Renal tissue citrate: independence from citrate utilization, reabsorption, and pH.

During alkalosis in vivo, renal tissue [citrate] [( citrate]t) increases and citrate reabsorption (Tcit) and utilization (Qcit) simultaneously decrease. The decrease in Qcit is interpreted to cause the increased [citrate]t, which in turn decreases Tcit X Renal citrate handling and [citrate]t could be regulated by other mechanisms, since alkalosis changes [substrate] and [H+] in extracellular (ECF) and intracellular (ICF) fluid. Also, since high plasma [citrate] decreases ionized [Ca2+] (Cai), it is not possible to determine in vivo whether there is a maximum for Tcit or Qcit and whether change in extracellular fluid (delta ECF) pH affects these maxima. We perfused the substrate-limited isolated rat kidney for either 110 (n = 36) or 50 min (n = 44) at pH 7.2, 7.4, or 7.6; pH was changed by varying [HCO3-]; Cai was held constant at approximately 2.5 meq/liter. When citrate was the only substrate available in a Krebs-Ringer-HCO3 perfusate containing 6% substrate-free albumin, both Qcit and Tcit had maximal rates: Qcit much greater than Tcit; at pH 7.6, Qcit and Tcit were significantly reduced below their values at pH 7.2 or 7.4. In contrast to in vivo observations, [citrate]t was not significantly increased at high ECF pH. To test whether [citrate]t in the perfused kidney can increase in alkalosis, 11 additional perfusions were done in the presence of glucose plus lactate plus malate but without added citrate: [citrate]t = 0.6 mumol X g-1 at pH 7.6 and 0.3 mumol X g-1 at pH 7.2 (P less than 0.01); no citrate was detectable in the perfusate, and urinary citrate excretion was negligible.

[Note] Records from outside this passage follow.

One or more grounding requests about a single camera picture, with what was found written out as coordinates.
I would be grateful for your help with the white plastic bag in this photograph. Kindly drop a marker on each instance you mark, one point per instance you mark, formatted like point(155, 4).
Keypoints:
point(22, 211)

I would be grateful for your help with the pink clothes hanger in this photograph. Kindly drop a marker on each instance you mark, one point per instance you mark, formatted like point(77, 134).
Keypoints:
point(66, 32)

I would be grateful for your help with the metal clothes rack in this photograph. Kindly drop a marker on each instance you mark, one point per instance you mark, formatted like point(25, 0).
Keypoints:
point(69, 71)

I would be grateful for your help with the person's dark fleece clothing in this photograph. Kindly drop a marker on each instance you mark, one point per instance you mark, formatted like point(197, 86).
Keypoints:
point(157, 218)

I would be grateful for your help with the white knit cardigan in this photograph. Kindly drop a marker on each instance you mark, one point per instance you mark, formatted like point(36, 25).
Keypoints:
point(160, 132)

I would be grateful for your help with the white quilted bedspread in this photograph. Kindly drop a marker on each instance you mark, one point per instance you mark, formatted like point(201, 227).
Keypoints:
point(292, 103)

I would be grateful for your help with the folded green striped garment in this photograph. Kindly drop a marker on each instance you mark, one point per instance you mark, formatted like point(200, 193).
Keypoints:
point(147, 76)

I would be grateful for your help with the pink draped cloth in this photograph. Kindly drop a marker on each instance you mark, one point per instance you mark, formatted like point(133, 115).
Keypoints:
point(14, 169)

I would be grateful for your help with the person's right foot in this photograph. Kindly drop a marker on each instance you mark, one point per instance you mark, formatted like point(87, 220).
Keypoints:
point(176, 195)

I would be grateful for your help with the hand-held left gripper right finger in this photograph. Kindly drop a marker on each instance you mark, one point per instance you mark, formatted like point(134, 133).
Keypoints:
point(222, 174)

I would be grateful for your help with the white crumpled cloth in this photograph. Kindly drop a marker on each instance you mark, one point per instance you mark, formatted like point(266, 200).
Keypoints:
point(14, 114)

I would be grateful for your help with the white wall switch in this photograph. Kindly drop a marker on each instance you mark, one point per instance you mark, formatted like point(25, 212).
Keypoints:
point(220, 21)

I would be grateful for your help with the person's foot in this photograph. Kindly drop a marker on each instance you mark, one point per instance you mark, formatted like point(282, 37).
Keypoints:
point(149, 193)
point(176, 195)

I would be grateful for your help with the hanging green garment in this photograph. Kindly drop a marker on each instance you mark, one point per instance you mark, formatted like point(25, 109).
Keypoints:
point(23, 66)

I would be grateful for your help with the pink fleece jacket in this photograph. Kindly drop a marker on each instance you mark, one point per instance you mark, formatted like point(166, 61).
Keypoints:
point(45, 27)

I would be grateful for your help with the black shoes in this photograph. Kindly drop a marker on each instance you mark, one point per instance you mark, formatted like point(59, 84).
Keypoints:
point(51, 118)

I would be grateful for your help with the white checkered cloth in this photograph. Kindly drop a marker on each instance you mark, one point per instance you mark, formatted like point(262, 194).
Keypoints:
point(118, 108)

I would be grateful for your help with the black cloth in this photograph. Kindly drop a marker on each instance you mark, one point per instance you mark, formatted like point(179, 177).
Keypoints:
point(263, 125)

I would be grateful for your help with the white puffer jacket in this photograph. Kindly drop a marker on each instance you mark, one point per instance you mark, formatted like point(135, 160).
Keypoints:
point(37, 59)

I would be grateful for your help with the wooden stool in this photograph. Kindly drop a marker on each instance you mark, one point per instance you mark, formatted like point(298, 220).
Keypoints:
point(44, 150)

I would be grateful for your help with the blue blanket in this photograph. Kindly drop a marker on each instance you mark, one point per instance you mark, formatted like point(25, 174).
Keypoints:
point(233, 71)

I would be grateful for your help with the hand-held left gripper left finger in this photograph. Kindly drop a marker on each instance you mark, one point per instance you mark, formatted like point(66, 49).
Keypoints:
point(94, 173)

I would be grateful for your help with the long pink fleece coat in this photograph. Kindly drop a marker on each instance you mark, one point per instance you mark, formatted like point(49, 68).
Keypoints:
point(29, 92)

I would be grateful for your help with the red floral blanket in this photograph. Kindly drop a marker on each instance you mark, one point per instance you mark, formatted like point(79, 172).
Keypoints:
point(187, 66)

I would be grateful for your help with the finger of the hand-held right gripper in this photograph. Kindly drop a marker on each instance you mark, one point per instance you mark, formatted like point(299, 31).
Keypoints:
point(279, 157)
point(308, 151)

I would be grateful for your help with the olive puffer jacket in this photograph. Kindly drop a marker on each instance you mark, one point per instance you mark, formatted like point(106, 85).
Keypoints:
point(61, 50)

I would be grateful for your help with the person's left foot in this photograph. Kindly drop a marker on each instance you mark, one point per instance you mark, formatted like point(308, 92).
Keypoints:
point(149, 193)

Thus, in the isolated rat kidney, an increase in [citrate]t occurred in alkalosis and was derived from precursors and not from citrate in the ECF. Overall, when only citrate was available to the isolated kidney during alkalosis, a significant rise in [citrate]t did not occur, although Vmax for Tcit and Qcit decreased. These effects of alkalosis on Tcit are consistent with observations in brush-border vesicles, where divalent citrate is the preferential substrate for luminal Na+-coupled transport; by contrast, high ECF pH and [HCO-3] apparently decrease Qcit by a direct effect on the utilization of citrate.